Nearby, in the discussion about Computer Language Magazine, @HCS says:
I am looking for [a 1990] article by J.D. Hildebrand entitled “Object Soup”.
Newton logo from wikipedia:
I searched, and found something quite different: Apple’s Newton didn’t have a filesystem, but stored user data in an “object soup” - some kind of collection of objects which have access methods, I think.
Wikipedia describes it as a shallow database.
Ian Robinson has a tutorial on Newton Data Storage saying:
Unlike traditional operating systems such as the MacOS and Windows NT there is no file system and therefore no files in the Newton Operating System. Data is instead stored in opaque collections like a database in entities known as soups. Each entry in a soup can be likened to a record in a database and each data member in an entry (known as a slot) can be likened to a field in a database. Unlike database records entries in a soup do not all have to have the same slots. To retrieve data entries from the soups you don’t access them directly but rather send queries to the soups which return cursor objects. You then use the cursor object to get copies of individual entries in the soup. You can then do whatever you want with the copies. The original entries in the soups are not modified unless you overwrite them with your changed copy.

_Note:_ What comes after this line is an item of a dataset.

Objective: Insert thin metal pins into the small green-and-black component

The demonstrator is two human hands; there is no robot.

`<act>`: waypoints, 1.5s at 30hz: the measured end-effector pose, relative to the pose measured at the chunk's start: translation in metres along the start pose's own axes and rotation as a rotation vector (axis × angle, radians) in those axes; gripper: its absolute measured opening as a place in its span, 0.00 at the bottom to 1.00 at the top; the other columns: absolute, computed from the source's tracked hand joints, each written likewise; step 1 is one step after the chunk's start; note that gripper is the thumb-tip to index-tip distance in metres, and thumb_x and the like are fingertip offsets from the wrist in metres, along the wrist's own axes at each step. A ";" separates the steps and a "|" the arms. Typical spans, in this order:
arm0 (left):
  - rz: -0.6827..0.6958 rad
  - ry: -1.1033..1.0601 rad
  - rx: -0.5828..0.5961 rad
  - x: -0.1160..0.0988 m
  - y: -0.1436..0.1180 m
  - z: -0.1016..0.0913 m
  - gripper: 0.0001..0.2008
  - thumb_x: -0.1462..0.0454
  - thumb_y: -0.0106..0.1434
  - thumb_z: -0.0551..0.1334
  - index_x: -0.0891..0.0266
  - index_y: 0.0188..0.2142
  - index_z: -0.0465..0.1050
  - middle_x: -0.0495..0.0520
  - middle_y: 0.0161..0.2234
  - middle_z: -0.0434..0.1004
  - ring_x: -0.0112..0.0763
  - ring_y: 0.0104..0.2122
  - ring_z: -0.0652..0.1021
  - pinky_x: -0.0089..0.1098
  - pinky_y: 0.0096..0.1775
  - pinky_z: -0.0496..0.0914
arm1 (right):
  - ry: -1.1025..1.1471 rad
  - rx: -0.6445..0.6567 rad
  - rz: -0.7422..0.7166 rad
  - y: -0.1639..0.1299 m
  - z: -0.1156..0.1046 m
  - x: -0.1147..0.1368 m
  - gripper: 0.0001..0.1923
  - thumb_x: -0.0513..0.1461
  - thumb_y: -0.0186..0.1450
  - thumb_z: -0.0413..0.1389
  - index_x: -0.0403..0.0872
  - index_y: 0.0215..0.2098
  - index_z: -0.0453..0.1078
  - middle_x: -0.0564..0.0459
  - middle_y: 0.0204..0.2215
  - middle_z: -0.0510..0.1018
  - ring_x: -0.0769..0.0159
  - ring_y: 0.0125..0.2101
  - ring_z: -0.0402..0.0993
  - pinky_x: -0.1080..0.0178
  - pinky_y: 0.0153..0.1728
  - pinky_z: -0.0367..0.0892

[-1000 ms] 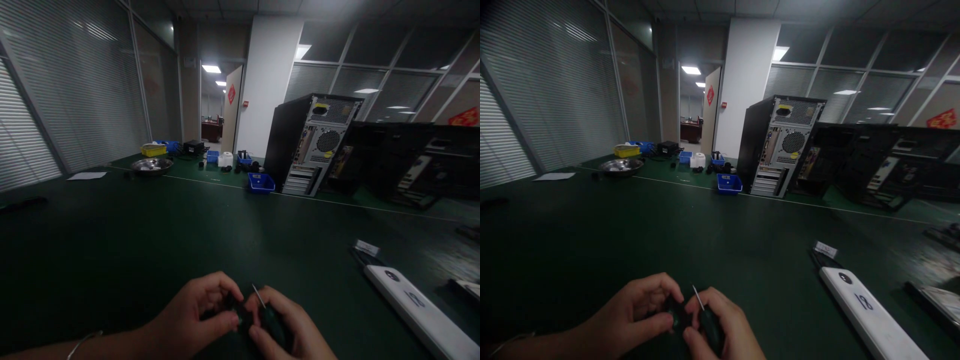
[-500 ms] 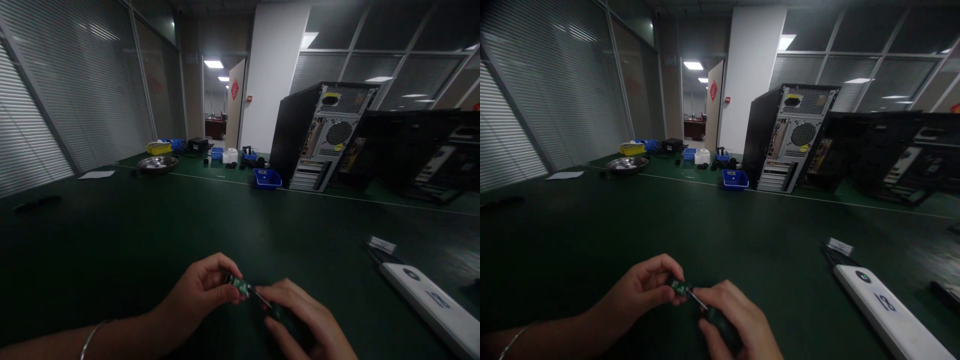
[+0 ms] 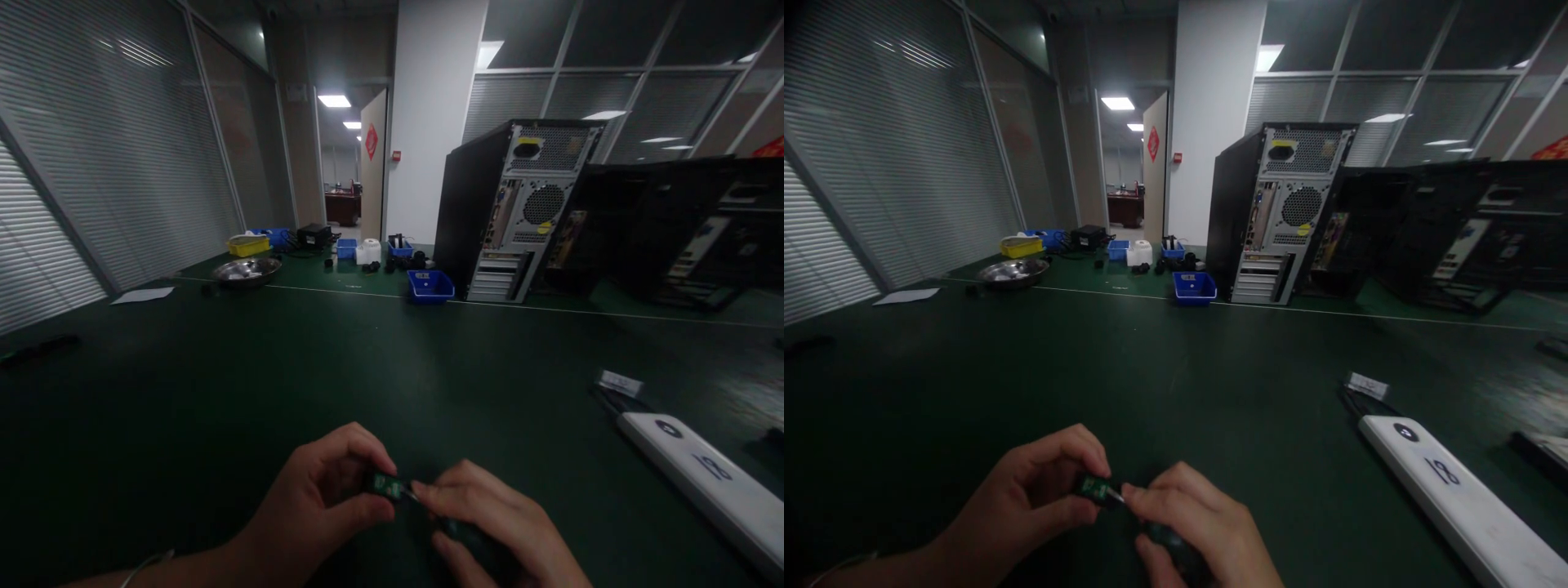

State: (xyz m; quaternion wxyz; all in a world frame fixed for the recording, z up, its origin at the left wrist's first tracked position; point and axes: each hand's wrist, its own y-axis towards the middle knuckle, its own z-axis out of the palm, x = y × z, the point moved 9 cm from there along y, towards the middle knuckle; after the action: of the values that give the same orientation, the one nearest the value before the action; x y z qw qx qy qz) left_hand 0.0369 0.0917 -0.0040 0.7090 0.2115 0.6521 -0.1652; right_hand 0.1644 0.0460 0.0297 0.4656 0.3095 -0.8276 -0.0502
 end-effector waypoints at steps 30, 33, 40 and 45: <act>0.063 0.015 0.048 0.003 -0.001 0.003 0.08 0.69 0.54 0.67 0.61 0.35 0.75 0.52 0.35 0.73 0.31 0.36 0.74 0.32 0.39 0.67 | 0.017 0.002 -0.008 0.000 0.001 -0.002 0.19 0.29 0.61 0.53 0.50 0.49 0.70 0.48 0.33 0.77 0.64 0.33 0.75 0.66 0.33 0.71; 0.069 0.010 0.053 0.002 -0.001 0.004 0.07 0.68 0.55 0.67 0.61 0.35 0.74 0.51 0.34 0.72 0.31 0.36 0.74 0.32 0.39 0.67 | 0.010 0.001 -0.016 0.000 0.002 -0.003 0.19 0.29 0.61 0.54 0.50 0.49 0.70 0.48 0.33 0.77 0.65 0.33 0.75 0.67 0.32 0.71; 0.043 0.015 0.067 0.003 -0.001 0.005 0.07 0.68 0.56 0.66 0.61 0.36 0.74 0.51 0.34 0.72 0.29 0.36 0.74 0.30 0.38 0.66 | 0.000 0.034 0.008 -0.001 0.005 -0.005 0.17 0.30 0.61 0.53 0.49 0.47 0.70 0.48 0.33 0.77 0.64 0.33 0.75 0.66 0.33 0.70; 0.035 0.038 0.059 0.003 -0.001 0.004 0.07 0.67 0.55 0.67 0.61 0.36 0.74 0.50 0.33 0.71 0.30 0.35 0.73 0.30 0.38 0.66 | -0.003 0.042 0.024 0.000 0.006 -0.006 0.17 0.31 0.62 0.53 0.49 0.48 0.70 0.47 0.33 0.77 0.64 0.33 0.75 0.66 0.33 0.70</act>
State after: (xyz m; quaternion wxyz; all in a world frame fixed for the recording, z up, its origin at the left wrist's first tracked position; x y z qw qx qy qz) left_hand 0.0406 0.0890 -0.0065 0.6928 0.2468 0.6564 -0.1680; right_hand 0.1619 0.0481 0.0223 0.4584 0.3092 -0.8328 -0.0276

And a document on Symbian’s design principles talks about it thusly:
Instead of a conventional file system the Newton employed an ‘object soup’ storage model.
and quotes Charles Davies as saying:
We had a normal file system on the Series 3. When we went to C++, we talked a lot about persistent models of object-oriented programming, and we went for stream storage. We narrowly rejected SQL in favor of stream storage. I remember the design ideas around at the time, and it was done in the interests of efficiency. Different applications were having to save the same system objects and we were having to duplicate that code. So for something like page margins, which was a system structure, if that object knew how to serialize itself, that would solve the problem. You do that by having serialization within the object, so objects that might reasonably want to be persisted could persist themselves. And that was in the air, I mean Newton had its soup at that time which I think was object-oriented, and there was a belief at that time that object-oriented databases were it, and that objects ought to be seen as something that existed beyond the lifetimes of processes.
There’s a footnote leading to a citation with this DOI
Hildebrand, J. D. (1994) Object Magazine 3:6 (February 1994). NY USA:
SIGS Publications
The article is called Object Soup but I haven’t yet found it. I wonder how similar it could be to the editorial in Computer Language - it’s talking about a toolbag of small programming techniques, not about persistent storage.